First-time visitors to Astek probably step in for the same reason most people convene at a reputable Istanbul meyhane: Good conversation in a cozy setting over a few cold glasses of rakı, together with fresh melon and white cheese, and perhaps a hot appetizer or two once the anise-based spirit has succeeded in seriously stimulating the appetite.
And while one is unlikely to be displeased with any of Astek’s fine offerings, the head waiter and manager Mehmet Akkök is the reason why regulars return. Mehmet Bey brings to the table an exuberance and keen sense of professionalism that comes with years of service in the sector he loves.
Unfortunately common in Istanbul, overly pushy service can ruin the vibe of one’s rakı sofrası and spoil the taste of even the best mezes, as we regrettably experienced on a recent trip to an old haunt (which we will not name in the hope that this was a one-time thing). Though our table was in the process of running up a hefty tab, the waiter kept stopping by and asking us if we’d like a salad or an appetizer or another grilled fish. We felt pressured and agitated. Our buzz was killed, our mood clouded like a glass of watered-down rakı.
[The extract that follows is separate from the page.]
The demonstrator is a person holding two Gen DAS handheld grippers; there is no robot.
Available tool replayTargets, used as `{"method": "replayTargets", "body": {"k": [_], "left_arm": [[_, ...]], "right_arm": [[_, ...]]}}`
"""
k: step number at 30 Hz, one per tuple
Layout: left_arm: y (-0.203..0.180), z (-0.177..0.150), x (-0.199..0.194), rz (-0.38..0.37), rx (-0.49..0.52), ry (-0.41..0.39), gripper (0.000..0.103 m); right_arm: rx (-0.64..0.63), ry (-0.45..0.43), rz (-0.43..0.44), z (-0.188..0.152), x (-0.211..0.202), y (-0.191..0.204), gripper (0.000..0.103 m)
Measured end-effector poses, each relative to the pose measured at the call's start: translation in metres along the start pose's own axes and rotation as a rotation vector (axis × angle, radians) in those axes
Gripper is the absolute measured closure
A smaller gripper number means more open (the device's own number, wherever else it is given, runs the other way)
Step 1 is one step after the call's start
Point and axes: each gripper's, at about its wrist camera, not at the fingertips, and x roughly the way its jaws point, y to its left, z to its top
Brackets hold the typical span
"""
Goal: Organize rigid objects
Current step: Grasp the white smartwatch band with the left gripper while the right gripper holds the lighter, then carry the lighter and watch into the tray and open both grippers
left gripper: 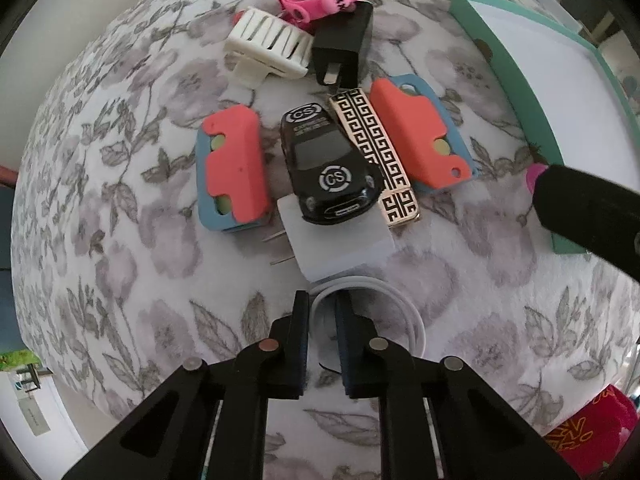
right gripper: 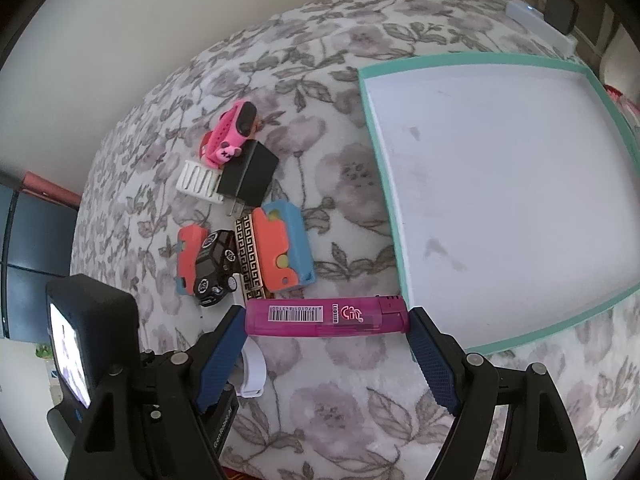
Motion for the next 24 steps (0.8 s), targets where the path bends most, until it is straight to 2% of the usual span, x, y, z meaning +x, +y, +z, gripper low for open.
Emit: {"method": "replayTargets", "body": {"k": [3, 9, 16, 18, 24], "left_arm": [[-0.004, -0.001, -0.004, -0.002, 0.004, -0.004, 0.090], [0.001, -0.004, -0.010, -0.066, -0.048, -0.008, 0.092], [0.023, -0.011, -0.019, -0.115, -0.111, -0.034, 0.095], [0.026, -0.014, -0.024, -0.121, -0.117, -0.041, 0.098], [0.043, -0.023, -0.039, -0.144, -0.133, -0.074, 0.098]], "right_arm": [[0.006, -0.004, 0.007, 0.000, -0.002, -0.002, 0.020], [0.013, -0.012, 0.004, 0.001, -0.006, -0.004, 0.020], [0.031, -0.019, 0.014, 0.002, -0.009, -0.009, 0.020], [0.033, -0.021, 0.014, 0.002, -0.010, -0.010, 0.020], [0.036, -0.025, 0.021, 0.002, -0.011, -0.012, 0.020]]}}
A good meyhane waiter is carefully attentive without stressing the table out: He knows exactly when to ask diners if they would like to proceed with hot appetizers or a main course, and doesn’t revert to a vacuum-salesman’s pitch on behalf of a house salad. The urge to gather over a rakı sofrası and unwind by sharing personal and collective troubles has only deepened in 2017, a year of upheaval in Turkey, and the last thing one needs is the waiter harshing their mellow. Fortunately at Astek, this is entirely out of the question.
Astek (the name has nothing to do with Mesoamerican empires but rather is a play on the term “one and only”) has served the Pangaltı/Kurtuluş area since 1986, and has built a reputation on well-crafted meze and hot appetizers, reasonable prices, and above all Mehmet Bey’s superb service. You’ll be hard pressed to find it empty even early in the week, and we’d recommend a reservation after Wednesday. Divided between a narrow dining room allotted for non-smokers and a room in the back where smoking is permitted (large windows provide ample ventilation), the place fills up quick.
“We try to do what we can without offending anyone,” Mehmet said, sharing anecdotes of accommodating late arrivals and fitting in as many people as possible via creative seating arrangements.
The 38-year-old Mehmet Bey has worked at Astek since he was 15; he has made the place his domain, though he harbors no authoritarian complex. He simply loves his job and is always at the top of his game. He even calls to check in on his infrequent day off.
“I rarely take a day off. Maybe two or three times in a year!” Mehmet Bey exclaimed. Hailing from the Black Sea province of Ordu, best known for producing a serious chunk of the world’s hazelnuts, Mehmet Bey still works even when he’s on vacation. “I go to the village and collect hazelnuts,” he said with a smile.
The last thing one needs when gathering around a rakı sofrası is the waiter harshing their mellow.
When asked about Astek’s specialities, Mehmet Bey immediately named the paçanga böreği. We weren’t surprised to then learn that Mehmet Bey himself makes the flaky, savory pastry, a sublime, melty configuration of pastırma (dried, cured beef) and kaşar cheese. Imagine a Michelin chef taking it upon herself to reconstruct the Hot Pocket – it’s that good. We try not to leave without having a portion or two.
But let’s not get ahead of ourselves. We always start out a meal at Astek with fresh sliced kavun, the green melon that manages to be juicer and more memorable than the best honeydew we enjoyed elsewhere. Followed are the dependably delicious cold meze, namely köpoğlu (chopped zucchini and eggplant swimming in a garlicky yogurt sauce), lahana dolması (rice-stuffed cabbage rolls) and peynirli biber dolması (spicy pickled green and red peppers filled with soft white cheese).
Right when we think Astek’s excellent meze selections are a bit on the traditional side of things, Mehmet whips out an on-the-house plate of soslu patates, a house special of thinly-sliced potatoes that are fried and then marinated in a light yet flavorful sauce. They are served room temperature but never soggy.
Expect a relaxing meal at Astek to end with a complimentary fruit plate courtesy of Mehmet Bey and a choice of either Turkish coffee or shot of liqueur (mint or almond-flavored). These days we find some evenings call for both, and Mehmet Bey doesn’t bat an eye. He will then accompany you every step of the way to the door, shaking your hand, beaming his twinkling, bespectacled smile and giving you his card even if he’s done so before.
Not that we ever need it, because we always know where he can be found.